Pahwa Bhavya, Mahajan Sanah, Pahwa Nishtha, Panico Nicholas, Sheehan Jason P
University College of Medical Sciences and GTB Hospital, Delhi, India.
Government Medical College, Jammu, India.
J Neurooncol. 2025 Sep 15. doi: 10.1007/s11060-025-05196-6.

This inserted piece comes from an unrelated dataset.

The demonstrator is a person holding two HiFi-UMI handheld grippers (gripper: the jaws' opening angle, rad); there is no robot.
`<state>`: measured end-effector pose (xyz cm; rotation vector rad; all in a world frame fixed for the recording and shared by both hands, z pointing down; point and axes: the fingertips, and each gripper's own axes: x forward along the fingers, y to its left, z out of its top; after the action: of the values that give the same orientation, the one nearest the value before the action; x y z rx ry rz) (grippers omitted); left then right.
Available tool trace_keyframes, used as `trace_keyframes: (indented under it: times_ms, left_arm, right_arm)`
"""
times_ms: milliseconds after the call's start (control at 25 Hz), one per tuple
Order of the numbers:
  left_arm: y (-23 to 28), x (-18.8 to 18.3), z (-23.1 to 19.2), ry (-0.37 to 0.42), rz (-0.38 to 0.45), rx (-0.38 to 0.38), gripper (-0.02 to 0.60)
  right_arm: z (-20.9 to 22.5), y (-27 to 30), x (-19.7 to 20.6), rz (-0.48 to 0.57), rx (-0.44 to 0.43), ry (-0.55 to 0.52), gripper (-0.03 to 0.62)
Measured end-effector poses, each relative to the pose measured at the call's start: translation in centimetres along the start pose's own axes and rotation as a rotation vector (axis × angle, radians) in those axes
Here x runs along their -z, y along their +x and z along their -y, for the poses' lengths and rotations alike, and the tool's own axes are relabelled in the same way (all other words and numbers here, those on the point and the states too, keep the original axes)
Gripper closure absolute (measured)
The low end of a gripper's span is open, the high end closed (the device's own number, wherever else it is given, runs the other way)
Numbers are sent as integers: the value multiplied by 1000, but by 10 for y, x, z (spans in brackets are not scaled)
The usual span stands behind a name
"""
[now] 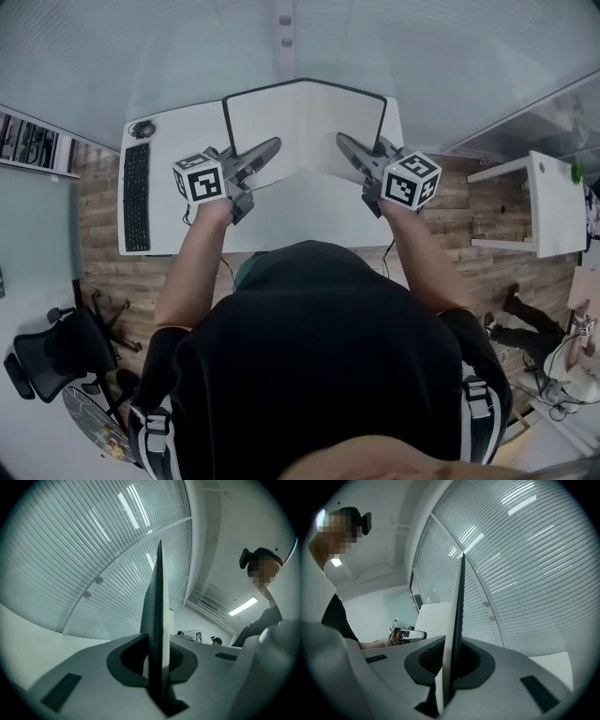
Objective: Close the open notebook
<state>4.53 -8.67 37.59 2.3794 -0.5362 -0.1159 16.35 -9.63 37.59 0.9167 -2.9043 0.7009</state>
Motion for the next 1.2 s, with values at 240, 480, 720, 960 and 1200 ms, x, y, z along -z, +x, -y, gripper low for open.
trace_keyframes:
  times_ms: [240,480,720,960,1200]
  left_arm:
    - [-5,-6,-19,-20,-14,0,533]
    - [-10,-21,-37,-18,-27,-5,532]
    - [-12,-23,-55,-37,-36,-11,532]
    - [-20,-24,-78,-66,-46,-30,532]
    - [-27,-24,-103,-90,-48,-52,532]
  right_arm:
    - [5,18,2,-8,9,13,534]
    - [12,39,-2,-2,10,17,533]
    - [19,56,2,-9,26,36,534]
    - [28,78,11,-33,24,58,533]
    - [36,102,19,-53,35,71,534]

Craniopharyngiomas are clinically aggressive benign tumors that present a special challenge for clinicians due to high recurrence rates and post operative compilations. Surgical intervention alone poses many challenges and therefore, the use of radiotherapeutic adjuvant modalities has become common. This study aims to evaluate the effectiveness of gamma knife radiosurgery (GKRS) in the management of recurrent and residual craniopharyngiomas and identify the factors that could predict survival and complication rates.

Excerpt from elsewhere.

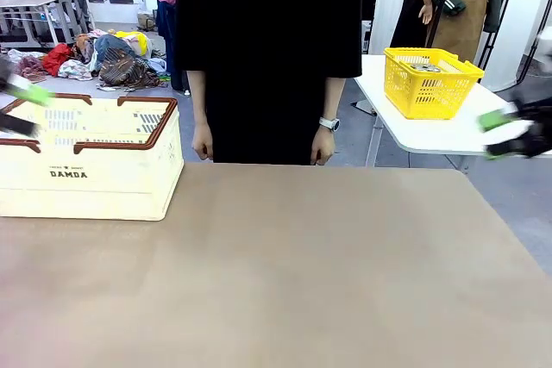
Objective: Place the drinks into the Shopping basket.
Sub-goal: Pick up one drink and place it into the Shopping basket.
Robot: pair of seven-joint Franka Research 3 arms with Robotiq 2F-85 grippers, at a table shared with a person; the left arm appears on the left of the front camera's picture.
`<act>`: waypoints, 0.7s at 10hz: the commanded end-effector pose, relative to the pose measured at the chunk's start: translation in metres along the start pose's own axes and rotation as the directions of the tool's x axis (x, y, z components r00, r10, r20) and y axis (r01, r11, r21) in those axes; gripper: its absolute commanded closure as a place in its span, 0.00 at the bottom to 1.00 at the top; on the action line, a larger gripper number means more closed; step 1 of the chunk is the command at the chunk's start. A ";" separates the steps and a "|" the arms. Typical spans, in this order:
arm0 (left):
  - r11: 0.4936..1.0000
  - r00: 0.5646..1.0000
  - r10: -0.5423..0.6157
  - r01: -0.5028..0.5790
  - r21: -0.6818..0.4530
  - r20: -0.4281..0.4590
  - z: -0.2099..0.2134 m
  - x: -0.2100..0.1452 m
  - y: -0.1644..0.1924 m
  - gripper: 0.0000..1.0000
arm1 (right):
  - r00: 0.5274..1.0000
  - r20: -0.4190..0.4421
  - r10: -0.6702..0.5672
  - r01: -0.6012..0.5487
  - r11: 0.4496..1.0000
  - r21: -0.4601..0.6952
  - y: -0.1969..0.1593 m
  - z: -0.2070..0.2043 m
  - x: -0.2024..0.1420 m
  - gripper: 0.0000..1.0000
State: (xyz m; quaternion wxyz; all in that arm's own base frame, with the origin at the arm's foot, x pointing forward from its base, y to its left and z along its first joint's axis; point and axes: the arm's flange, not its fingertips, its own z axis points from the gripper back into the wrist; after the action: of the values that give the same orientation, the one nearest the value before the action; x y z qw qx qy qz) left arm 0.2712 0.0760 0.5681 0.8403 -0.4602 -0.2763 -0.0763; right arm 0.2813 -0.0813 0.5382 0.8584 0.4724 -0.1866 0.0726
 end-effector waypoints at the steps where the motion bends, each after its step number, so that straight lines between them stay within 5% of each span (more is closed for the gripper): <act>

PubMed and Cochrane library were screened from inception until September 2024. Fixed effect models (I < 50%) and Random effects models (I > 50%) were created to study the pooled survival rates and complication rates. Linear Regression models were generated to identify the prognostic factors and F-test was used to check the significance of the models.

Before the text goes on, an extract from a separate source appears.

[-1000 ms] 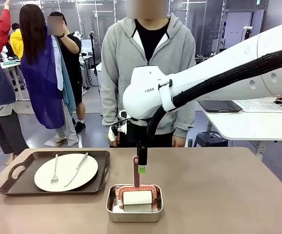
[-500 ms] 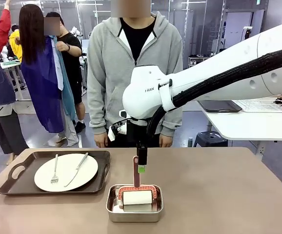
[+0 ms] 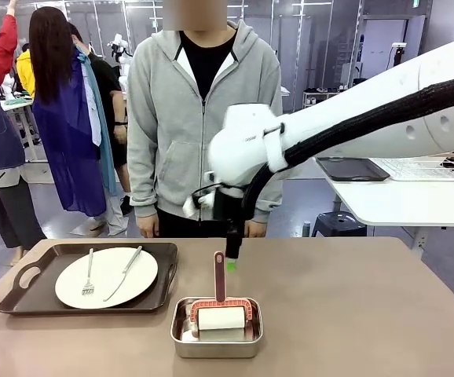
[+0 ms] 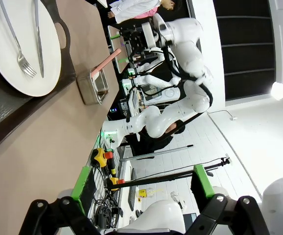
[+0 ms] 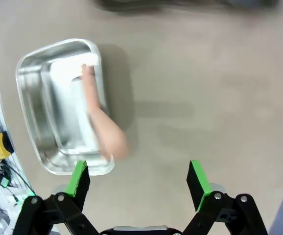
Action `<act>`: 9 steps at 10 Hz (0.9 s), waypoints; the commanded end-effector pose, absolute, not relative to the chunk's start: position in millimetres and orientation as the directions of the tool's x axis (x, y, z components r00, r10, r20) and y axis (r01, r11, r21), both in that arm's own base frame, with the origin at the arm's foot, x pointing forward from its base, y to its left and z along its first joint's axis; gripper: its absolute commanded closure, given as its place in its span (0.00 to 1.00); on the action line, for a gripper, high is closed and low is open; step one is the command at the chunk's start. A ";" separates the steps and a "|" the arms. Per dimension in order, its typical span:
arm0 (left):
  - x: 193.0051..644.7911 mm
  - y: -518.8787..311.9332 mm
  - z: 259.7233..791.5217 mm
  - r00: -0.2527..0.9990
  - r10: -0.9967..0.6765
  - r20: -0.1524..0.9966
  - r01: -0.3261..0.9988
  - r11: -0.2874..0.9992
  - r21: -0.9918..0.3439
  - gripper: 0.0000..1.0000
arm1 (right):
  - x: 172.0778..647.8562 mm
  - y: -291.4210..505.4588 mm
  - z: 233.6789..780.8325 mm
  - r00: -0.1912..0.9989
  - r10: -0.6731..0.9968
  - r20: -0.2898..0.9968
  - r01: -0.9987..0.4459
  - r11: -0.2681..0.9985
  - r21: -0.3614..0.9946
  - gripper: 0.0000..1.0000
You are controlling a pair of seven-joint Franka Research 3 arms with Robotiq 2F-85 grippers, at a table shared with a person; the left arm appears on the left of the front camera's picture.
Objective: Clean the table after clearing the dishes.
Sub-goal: When the right (or left) Handle tray is removed, use the right hand (or left hand) to clean the right (or left) side of the table with the Lint Roller.
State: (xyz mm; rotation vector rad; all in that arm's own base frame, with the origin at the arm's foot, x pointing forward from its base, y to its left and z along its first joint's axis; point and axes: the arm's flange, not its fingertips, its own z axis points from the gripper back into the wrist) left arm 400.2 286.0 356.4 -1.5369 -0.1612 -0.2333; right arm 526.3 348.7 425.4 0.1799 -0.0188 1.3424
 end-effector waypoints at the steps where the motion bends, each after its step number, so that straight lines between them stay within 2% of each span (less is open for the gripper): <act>1: 397.2 290.0 357.7 0.965 -0.040 0.260 0.261 0.011 -0.965 0.00 | 552.6 250.1 411.4 0.664 0.679 0.313 -0.746 0.571 0.344 0.00; 3: 397.2 290.0 357.7 0.965 -0.040 0.260 0.261 0.011 -0.965 0.00 | 537.7 176.6 402.5 0.795 0.452 0.404 -0.606 0.566 0.560 0.00; 4: 397.2 290.0 357.7 0.965 -0.040 0.260 0.261 0.011 -0.965 0.00 | 525.4 146.4 401.4 0.833 0.347 0.430 -0.552 0.480 0.682 0.00; 6: 397.2 290.0 357.7 0.965 -0.040 0.260 0.261 0.011 -0.965 0.00 | 505.9 105.5 398.2 0.883 0.128 0.452 -0.469 0.276 0.839 0.00; 7: 397.2 290.0 357.7 0.965 -0.040 0.260 0.261 0.011 -0.965 0.00 | 489.3 90.4 395.6 0.878 0.079 0.472 -0.478 0.200 0.856 0.00; 9: 397.2 290.0 357.7 0.965 -0.040 0.260 0.261 0.011 -0.965 0.00 | 470.4 88.4 395.5 0.842 0.087 0.532 -0.539 0.135 0.831 0.00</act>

The meta-analysis included 743 tumors from nine selected studies. Estimated 3, 5 and 10 year OS rates were 96%, 93% and 85% respectively and estimated 3, 5 and 10 year PFS rates were 83%, 68% and 45% respectively. Estimated visual (VD) and endocrinological dysfunction (ED) rates were 5% and 4% respectively. Median marginal dose ≤ 13 Gy was the independent predictor of 3 year OS (β = 1.95, p = 0.02), while female patients (β=-0.52, p = 0.023), age (β=-0.36, p = 0.04) and median marginal dose ≤ 13 Gy (β = 2.55, p = 0.001) were found to be significant predictors of 5 year OS. F-test revealed that the models generated for 3 year and 5 year OS rates were significant with an excellent R values of 0.99 (p = 0.03) and 0.98 (p = 0.008) respectively. Age was the single significant predictor of VD (β=-0.80, p = 0.032) while tumor volume (β = 0.61, p = 0.035) and median marginal dose ≤ 13 Gy (β=-1.17, p = 0.039) were significant predictors of ED.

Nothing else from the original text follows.